_Description of the task:_ Somewhere below, one line contains "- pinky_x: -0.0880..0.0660" and a later line contains "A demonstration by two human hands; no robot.". Output those two lines and everything between them exactly, and nothing else.

_Dataset section:_

=====

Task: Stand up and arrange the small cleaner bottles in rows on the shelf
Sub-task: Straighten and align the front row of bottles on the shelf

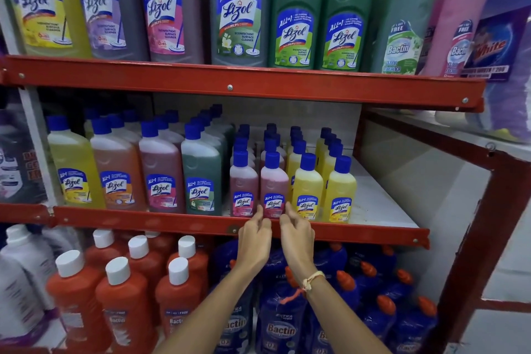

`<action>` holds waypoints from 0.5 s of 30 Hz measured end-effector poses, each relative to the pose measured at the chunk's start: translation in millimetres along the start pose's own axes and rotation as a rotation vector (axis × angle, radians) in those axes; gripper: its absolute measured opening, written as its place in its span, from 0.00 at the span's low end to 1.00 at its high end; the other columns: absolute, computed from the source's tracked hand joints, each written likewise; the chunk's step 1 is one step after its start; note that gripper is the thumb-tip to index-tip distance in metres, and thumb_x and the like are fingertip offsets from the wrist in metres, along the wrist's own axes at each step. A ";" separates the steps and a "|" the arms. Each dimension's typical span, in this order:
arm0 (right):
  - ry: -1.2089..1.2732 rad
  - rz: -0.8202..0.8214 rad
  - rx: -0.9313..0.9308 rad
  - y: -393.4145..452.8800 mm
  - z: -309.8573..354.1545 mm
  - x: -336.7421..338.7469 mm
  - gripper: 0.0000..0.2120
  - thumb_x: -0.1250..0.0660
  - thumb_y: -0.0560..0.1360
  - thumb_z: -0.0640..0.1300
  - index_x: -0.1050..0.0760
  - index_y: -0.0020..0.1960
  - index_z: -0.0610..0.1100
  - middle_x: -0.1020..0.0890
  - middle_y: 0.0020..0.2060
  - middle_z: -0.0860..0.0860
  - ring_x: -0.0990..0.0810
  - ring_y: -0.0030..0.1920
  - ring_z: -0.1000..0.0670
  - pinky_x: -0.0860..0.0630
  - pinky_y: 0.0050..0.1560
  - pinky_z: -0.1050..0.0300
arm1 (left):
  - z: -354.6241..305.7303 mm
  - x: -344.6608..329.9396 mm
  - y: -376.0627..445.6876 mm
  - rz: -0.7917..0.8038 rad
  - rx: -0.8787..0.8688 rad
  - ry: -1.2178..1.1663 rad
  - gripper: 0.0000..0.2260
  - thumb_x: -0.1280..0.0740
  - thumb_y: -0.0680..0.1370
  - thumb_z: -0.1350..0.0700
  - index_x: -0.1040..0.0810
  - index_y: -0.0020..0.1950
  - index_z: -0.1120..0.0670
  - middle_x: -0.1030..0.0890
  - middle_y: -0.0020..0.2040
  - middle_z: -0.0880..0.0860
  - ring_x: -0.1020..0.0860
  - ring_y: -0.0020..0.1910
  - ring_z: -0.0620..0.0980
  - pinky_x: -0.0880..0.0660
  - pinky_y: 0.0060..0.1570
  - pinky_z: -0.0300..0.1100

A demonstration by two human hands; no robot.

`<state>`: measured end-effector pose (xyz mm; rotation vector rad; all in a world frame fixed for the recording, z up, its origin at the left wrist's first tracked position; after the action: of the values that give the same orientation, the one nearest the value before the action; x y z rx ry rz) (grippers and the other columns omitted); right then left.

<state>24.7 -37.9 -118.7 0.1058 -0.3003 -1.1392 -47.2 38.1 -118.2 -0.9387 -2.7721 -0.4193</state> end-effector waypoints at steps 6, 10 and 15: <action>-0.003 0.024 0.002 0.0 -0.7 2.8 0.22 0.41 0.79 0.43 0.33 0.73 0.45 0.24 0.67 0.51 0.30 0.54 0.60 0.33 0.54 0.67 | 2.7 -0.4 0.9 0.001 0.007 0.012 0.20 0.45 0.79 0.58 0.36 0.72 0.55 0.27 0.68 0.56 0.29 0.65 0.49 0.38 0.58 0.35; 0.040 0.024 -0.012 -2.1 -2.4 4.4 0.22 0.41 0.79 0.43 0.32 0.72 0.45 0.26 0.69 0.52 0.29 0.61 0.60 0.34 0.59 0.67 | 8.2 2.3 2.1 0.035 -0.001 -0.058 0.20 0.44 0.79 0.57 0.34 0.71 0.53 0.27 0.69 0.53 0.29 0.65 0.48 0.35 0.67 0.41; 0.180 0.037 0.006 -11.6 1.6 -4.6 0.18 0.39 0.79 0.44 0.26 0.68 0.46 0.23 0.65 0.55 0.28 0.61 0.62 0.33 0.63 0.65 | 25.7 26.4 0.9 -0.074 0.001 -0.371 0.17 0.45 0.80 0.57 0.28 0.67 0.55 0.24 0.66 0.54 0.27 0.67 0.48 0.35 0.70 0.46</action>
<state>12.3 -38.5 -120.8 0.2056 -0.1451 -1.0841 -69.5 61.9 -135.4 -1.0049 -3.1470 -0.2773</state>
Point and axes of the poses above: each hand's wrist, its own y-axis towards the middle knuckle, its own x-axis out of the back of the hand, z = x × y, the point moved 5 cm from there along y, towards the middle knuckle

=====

_Expected answer:_
  - pinky_x: -0.0880..0.0660
  - pinky_y: 0.0060..0.1570
  - pinky_z: -0.0300..0.1100

A demonstration by two human hands; no robot.

The answer has been given, and the exercise is complete.